Exercise requirements: Please restate the records below verbatim, omitting every image they hold.

..............................

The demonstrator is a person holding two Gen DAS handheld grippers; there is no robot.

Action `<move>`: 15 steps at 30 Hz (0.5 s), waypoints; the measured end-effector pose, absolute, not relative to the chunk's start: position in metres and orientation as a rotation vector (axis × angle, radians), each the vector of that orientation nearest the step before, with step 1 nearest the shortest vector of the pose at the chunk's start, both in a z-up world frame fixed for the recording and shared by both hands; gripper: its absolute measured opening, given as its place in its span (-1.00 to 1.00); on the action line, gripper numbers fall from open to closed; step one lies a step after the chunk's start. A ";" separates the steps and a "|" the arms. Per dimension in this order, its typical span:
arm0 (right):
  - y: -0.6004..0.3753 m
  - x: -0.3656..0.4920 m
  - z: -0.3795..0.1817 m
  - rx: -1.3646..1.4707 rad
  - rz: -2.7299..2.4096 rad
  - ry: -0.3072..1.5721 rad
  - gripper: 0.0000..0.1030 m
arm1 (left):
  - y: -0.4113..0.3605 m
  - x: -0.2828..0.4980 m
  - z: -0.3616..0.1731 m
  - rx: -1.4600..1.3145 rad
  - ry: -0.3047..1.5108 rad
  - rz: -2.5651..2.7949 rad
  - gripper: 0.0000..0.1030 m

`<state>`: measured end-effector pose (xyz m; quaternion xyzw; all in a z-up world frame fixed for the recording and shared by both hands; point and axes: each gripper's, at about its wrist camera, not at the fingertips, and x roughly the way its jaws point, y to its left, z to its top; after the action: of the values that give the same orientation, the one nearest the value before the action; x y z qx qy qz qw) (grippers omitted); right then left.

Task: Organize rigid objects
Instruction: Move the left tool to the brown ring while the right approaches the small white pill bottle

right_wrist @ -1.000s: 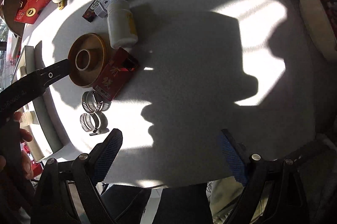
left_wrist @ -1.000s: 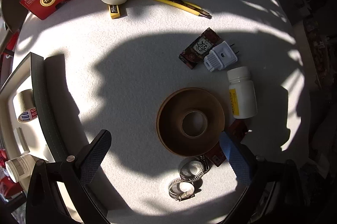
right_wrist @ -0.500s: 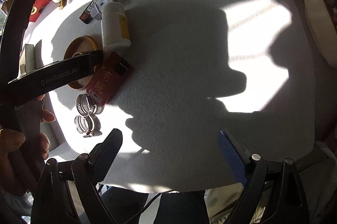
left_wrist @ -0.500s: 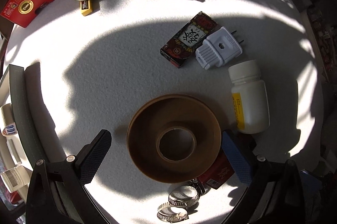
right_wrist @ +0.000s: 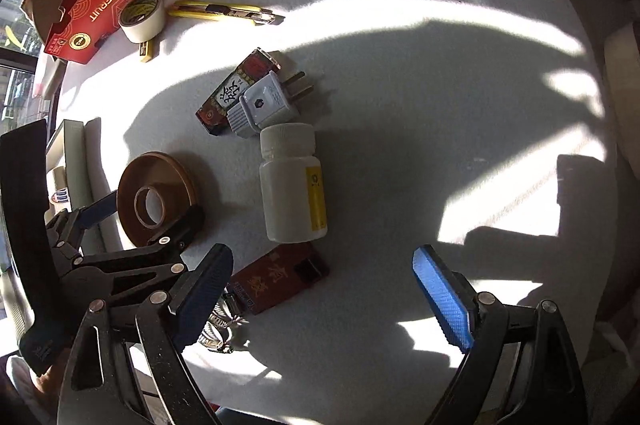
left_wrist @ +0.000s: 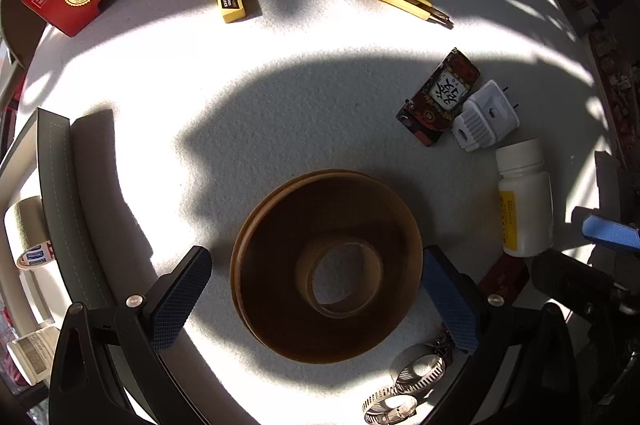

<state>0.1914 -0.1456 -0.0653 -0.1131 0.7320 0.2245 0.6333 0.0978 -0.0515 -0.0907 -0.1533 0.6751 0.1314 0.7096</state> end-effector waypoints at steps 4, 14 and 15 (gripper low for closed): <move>-0.121 0.209 -0.082 -0.285 0.530 1.686 0.80 | -0.055 0.104 -0.090 -0.291 1.496 0.301 1.00; -0.092 0.210 -0.109 -0.409 0.531 1.717 0.79 | -0.064 0.069 -0.085 -0.296 1.434 0.321 1.00; -0.083 0.202 -0.110 -0.447 0.534 1.712 0.79 | -0.064 0.068 -0.084 -0.297 1.429 0.323 1.00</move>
<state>0.2023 -0.0829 -0.1101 -0.1930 0.7393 0.2304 0.6026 0.0678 -0.0642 -0.0840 -0.1352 0.6500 0.1470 0.7332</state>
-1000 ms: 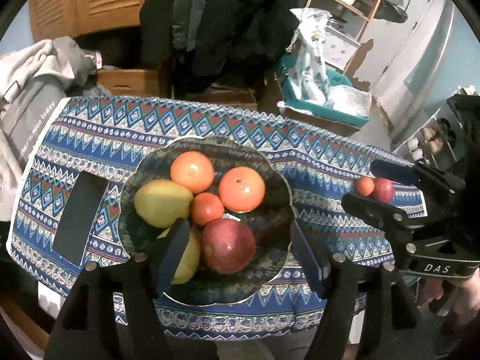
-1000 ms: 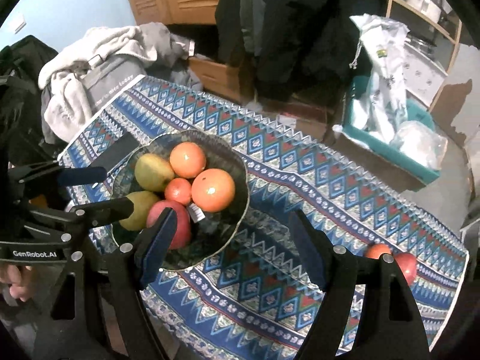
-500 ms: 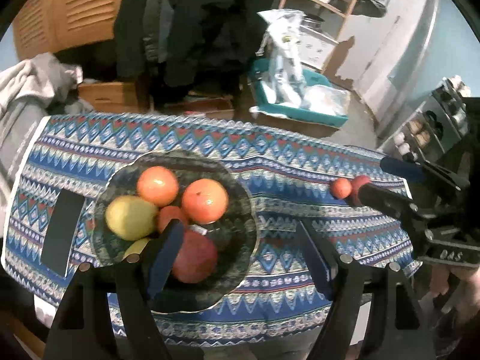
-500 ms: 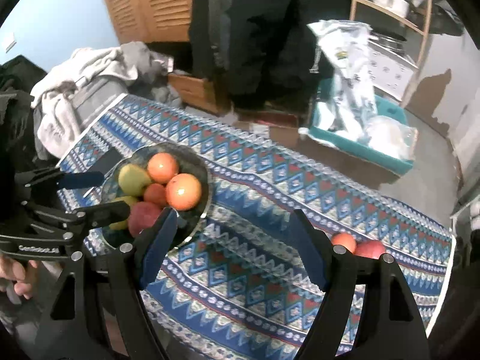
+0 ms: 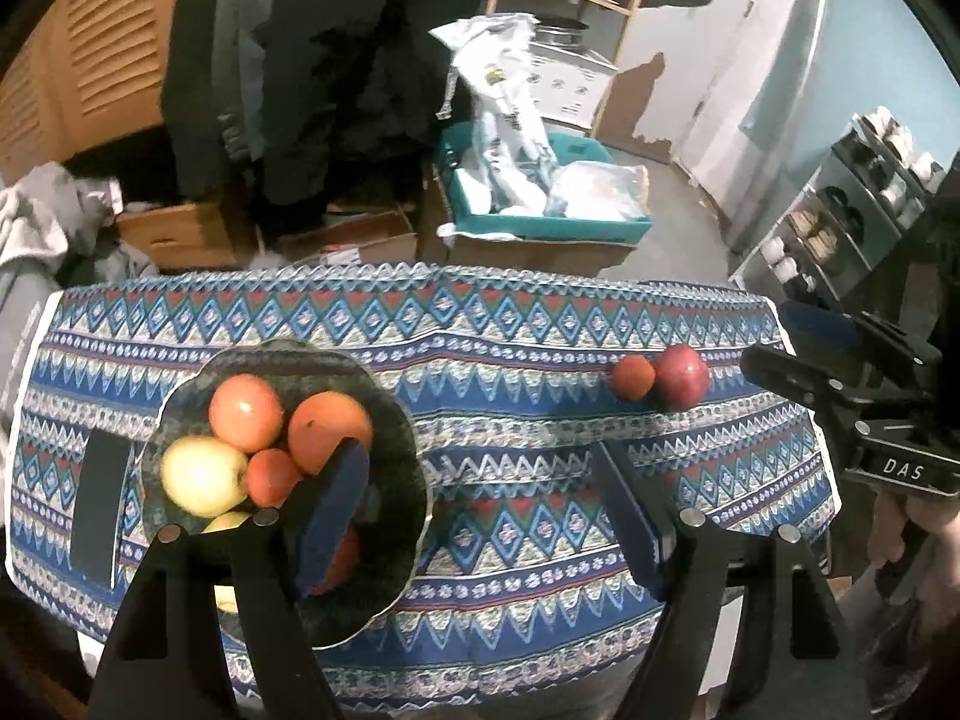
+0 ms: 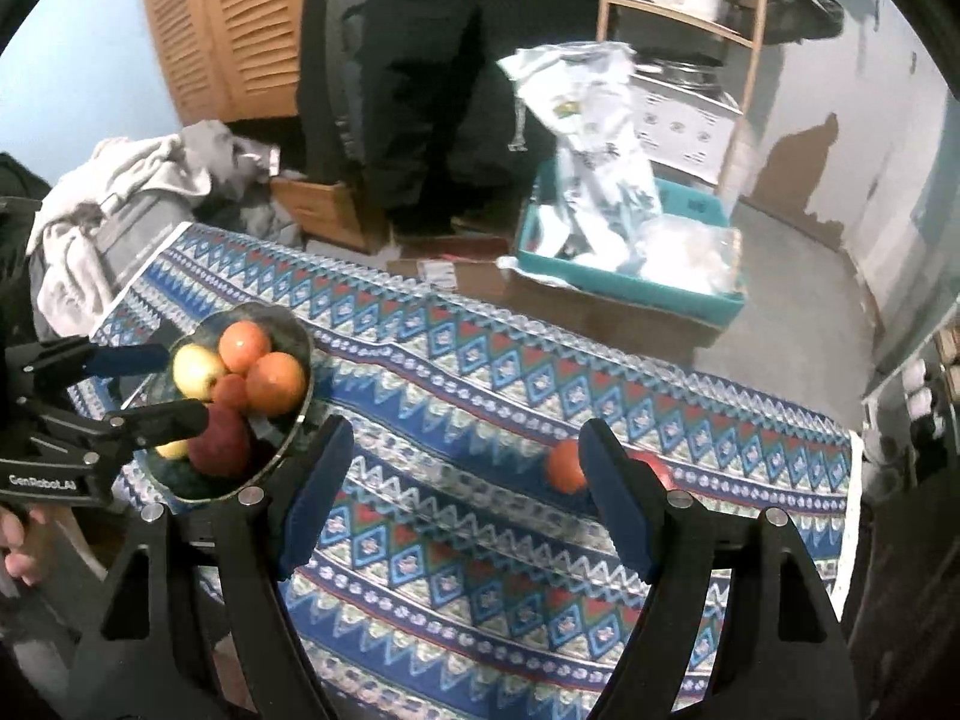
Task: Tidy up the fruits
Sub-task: 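Move both tools from the bowl back toward the remaining fruit, then grasp the small orange with the left tool while the right tool grasps the red apple, then carry the small orange with the left tool while the right tool carries the red apple toward the bowl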
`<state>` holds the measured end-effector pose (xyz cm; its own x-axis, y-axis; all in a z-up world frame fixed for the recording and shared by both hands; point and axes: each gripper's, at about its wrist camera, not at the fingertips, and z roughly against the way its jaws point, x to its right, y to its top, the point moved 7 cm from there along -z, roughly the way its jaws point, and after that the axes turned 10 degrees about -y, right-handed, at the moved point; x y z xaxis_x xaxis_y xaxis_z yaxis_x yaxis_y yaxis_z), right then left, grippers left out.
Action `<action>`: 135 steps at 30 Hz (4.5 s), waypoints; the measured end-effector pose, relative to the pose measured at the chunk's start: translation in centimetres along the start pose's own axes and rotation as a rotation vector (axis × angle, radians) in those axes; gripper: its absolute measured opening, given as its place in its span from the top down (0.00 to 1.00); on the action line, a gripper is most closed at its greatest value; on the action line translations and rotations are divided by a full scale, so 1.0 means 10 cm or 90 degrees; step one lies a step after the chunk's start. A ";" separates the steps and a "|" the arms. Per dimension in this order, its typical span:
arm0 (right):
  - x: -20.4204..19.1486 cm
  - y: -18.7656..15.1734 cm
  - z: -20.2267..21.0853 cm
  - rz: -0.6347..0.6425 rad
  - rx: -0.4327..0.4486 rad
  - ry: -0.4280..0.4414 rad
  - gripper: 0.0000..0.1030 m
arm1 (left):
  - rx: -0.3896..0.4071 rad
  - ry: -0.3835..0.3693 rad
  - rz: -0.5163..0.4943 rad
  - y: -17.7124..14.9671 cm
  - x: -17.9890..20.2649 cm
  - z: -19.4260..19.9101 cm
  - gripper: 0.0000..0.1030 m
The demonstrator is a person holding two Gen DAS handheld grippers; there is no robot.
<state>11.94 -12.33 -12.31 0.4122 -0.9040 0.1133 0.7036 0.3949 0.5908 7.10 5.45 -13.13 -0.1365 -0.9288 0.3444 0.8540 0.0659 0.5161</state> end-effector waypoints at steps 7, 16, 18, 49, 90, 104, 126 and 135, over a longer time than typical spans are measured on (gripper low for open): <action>0.39 -0.07 0.05 -0.026 0.010 -0.031 0.19 | -0.013 -0.003 -0.030 0.07 0.27 -0.16 0.22; 0.76 -0.22 -0.16 -0.063 -0.024 -0.050 0.19 | -0.038 -0.021 -0.054 0.20 0.55 -0.51 0.22; 0.82 -0.26 -0.24 -0.068 -0.035 -0.053 0.19 | -0.044 -0.022 -0.063 0.23 0.61 -0.58 0.22; 1.07 -0.96 -1.70 -0.070 -0.205 -0.026 0.19 | -0.148 -0.004 -0.137 0.14 0.61 -1.93 0.22; 1.77 -1.23 -1.40 -0.222 -0.155 -0.030 0.29 | -0.201 -0.079 -0.117 0.07 1.12 -2.81 0.22; 1.68 -1.12 -1.35 -0.197 -0.142 -0.037 0.29 | -0.185 -0.070 -0.147 0.10 1.14 -2.68 0.55; 1.40 -0.59 -0.54 -0.154 -0.048 -0.024 0.29 | -0.082 -0.094 -0.178 0.37 1.33 -1.59 0.55; 1.29 -0.46 -0.25 -0.144 -0.017 -0.017 0.29 | -0.050 -0.104 -0.189 0.39 1.39 -1.20 0.55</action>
<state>15.41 -25.38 -15.55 0.2271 -0.9739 0.0019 0.7914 0.1857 0.5825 14.61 -11.58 -15.76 -0.4580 -0.8322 0.3126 0.7998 -0.2323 0.5535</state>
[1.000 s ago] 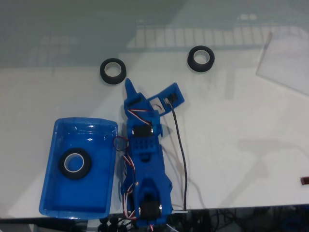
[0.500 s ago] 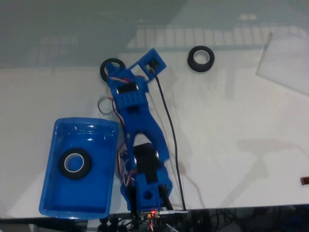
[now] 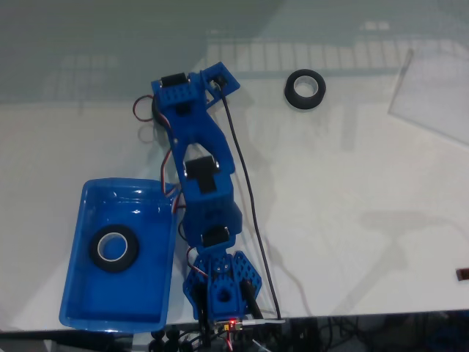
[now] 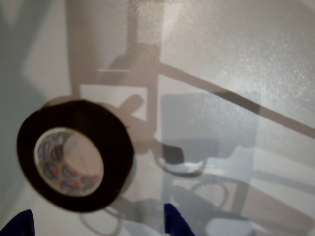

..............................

Result of this exercise:
The demonstrator is a person holding two Gen DAS handheld grippers; there is no robot.

Action `<move>`: 15 steps at 30 Hz (0.5 s), waypoints; the measured end-effector pose, absolute, not relative to the chunk's start: position in metres and orientation as a rotation vector (axis × angle, radians), each the vector of that orientation nearest the step before, with step 1 nearest the shortest vector of the pose at the chunk's start, both in a z-up world frame fixed for the recording and shared by both hands; gripper: its absolute measured opening, given as its place in its span (-1.00 to 1.00); on the action line, gripper numbers fall from open to closed; step one lies a step after the chunk's start. A ";" separates the steps and a "|" the arms. Per dimension in this order, its typical span:
arm0 (right):
  - y: -0.6004..0.3753 m
  - x: -0.3656..0.4920 m
  - z: -0.3795..0.1817 m
  - rx: -1.3646..1.4707 rad
  - rz: -2.7299..2.4096 rad
  - ry: -0.3072..1.5721 rad
  - gripper: 0.0000..0.1030 m
arm1 (left):
  - y: -0.4113..0.3605 m
  - x: -0.2828..0.4980 m
  - z: -0.3616..0.1731 m
  - rx: -1.4600..1.3145 rad
  - ry: -0.3047..1.5108 rad
  - rz: -2.5651..2.7949 rad
  - gripper: 0.0000..0.1030 m

`<state>`: measured end-effector pose (xyz m; quaternion xyzw; all in a z-up world frame fixed for the recording and shared by both hands; point and axes: each gripper's, at about its wrist camera, not at the fingertips, and x roughly the way its jaws point, y to its left, z to its top; after the action: of the values that give the same orientation, the one nearest the value before the action; x y z qx qy qz qw) (grippers omitted); right then left.

Task: Organize rigid objects
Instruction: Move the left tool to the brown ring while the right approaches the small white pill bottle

right_wrist @ -1.000s: 
left_wrist @ -1.000s: 
right_wrist @ -0.500s: 
left_wrist @ -0.500s: 
right_wrist @ +0.000s: 
left_wrist @ +0.000s: 

<state>0.1914 -0.1456 -0.0653 -0.1131 0.7320 0.2245 0.6333 0.0978 -0.0515 -0.0907 -0.1533 0.6751 0.1314 0.7096</state> end-effector waypoints at steps 4, 14 and 15 (gripper low for closed): <move>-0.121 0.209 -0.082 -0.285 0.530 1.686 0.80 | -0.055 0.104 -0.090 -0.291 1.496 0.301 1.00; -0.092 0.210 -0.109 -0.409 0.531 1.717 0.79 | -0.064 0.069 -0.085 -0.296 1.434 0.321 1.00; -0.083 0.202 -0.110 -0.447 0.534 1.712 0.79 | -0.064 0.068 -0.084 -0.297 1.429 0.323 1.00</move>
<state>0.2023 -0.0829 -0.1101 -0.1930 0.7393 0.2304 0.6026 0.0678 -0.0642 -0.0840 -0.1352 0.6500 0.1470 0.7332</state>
-1000 ms: 
-1000 ms: 
-500 ms: 
-500 ms: 
+0 ms: 
+0 ms: 
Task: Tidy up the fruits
Sub-task: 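Move both tools from the bowl back toward the remaining fruit, then grasp the small orange with the left tool while the right tool grasps the red apple, then carry the small orange with the left tool while the right tool carries the red apple toward the bowl
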`<state>` holds the measured end-effector pose (xyz cm; its own x-axis, y-axis; all in a z-up world frame fixed for the recording and shared by both hands; point and axes: each gripper's, at about its wrist camera, not at the fingertips, and z roughly against the way its jaws point, x to its right, y to its top, the point moved 7 cm from there along -z, roughly the way its jaws point, and after that the axes turned 10 degrees about -y, right-handed, at the moved point; x y z xaxis_x xaxis_y xaxis_z yaxis_x yaxis_y yaxis_z), right then left, grippers left out.
Action `<action>`: 135 steps at 30 Hz (4.5 s), waypoints; the measured end-effector pose, relative to the pose measured at the chunk's start: translation in centimetres along the start pose's own axes and rotation as a rotation vector (axis × angle, radians) in those axes; gripper: its absolute measured opening, given as its place in its span from the top down (0.00 to 1.00); on the action line, a gripper is most closed at its greatest value; on the action line translations and rotations are divided by a full scale, so 1.0 means 10 cm or 90 degrees; step one lies a step after the chunk's start. A ";" separates the steps and a "|" the arms. Per dimension in this order, its typical span:
arm0 (right):
  - x: -20.4204..19.1486 cm
  - y: -18.7656..15.1734 cm
  - z: -20.2267..21.0853 cm
  - rz: -0.6347..0.6425 rad
  - rx: -0.4327..0.4486 rad
  - ry: -0.4280..0.4414 rad
  - gripper: 0.0000..0.1030 m
arm1 (left):
  - rx: -0.3896..0.4071 rad
  - ry: -0.3835..0.3693 rad
  - rz: -0.5163..0.4943 rad
  - y: -17.7124..14.9671 cm
  - x: -17.9890..20.2649 cm
  - z: -19.4260..19.9101 cm
  - gripper: 0.0000..0.1030 m
The demonstrator is a person holding two Gen DAS handheld grippers; there is no robot.
<state>11.94 -12.33 -12.31 0.4122 -0.9040 0.1133 0.7036 0.3949 0.5908 7.10 5.45 -13.13 -0.1365 -0.9288 0.3444 0.8540 0.0659 0.5161</state> end-effector waypoints at steps 7, 16, 18, 49, 90, 104, 126 and 135, over a longer time than typical spans are measured on (gripper low for open): <action>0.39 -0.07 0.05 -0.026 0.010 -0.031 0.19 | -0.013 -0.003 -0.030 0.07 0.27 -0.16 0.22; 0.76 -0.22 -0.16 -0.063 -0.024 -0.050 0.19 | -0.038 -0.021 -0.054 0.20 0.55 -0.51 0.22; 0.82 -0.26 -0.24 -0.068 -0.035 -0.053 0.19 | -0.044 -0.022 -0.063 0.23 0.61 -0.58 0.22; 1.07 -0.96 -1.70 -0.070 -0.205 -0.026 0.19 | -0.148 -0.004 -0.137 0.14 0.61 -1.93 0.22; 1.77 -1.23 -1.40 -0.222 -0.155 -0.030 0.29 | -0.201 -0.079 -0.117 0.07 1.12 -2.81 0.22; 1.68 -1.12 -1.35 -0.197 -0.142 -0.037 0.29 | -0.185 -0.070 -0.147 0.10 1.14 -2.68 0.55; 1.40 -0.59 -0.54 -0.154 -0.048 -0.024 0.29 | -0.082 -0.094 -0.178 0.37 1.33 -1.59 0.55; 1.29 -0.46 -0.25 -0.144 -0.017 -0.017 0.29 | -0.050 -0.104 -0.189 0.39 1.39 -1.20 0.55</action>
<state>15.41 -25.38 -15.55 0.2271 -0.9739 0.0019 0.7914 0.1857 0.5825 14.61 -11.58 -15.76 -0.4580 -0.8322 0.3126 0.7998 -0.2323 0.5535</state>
[1.000 s ago] 
[0.500 s ago] 
[now] 
[now] 

Work on this exercise has been completed.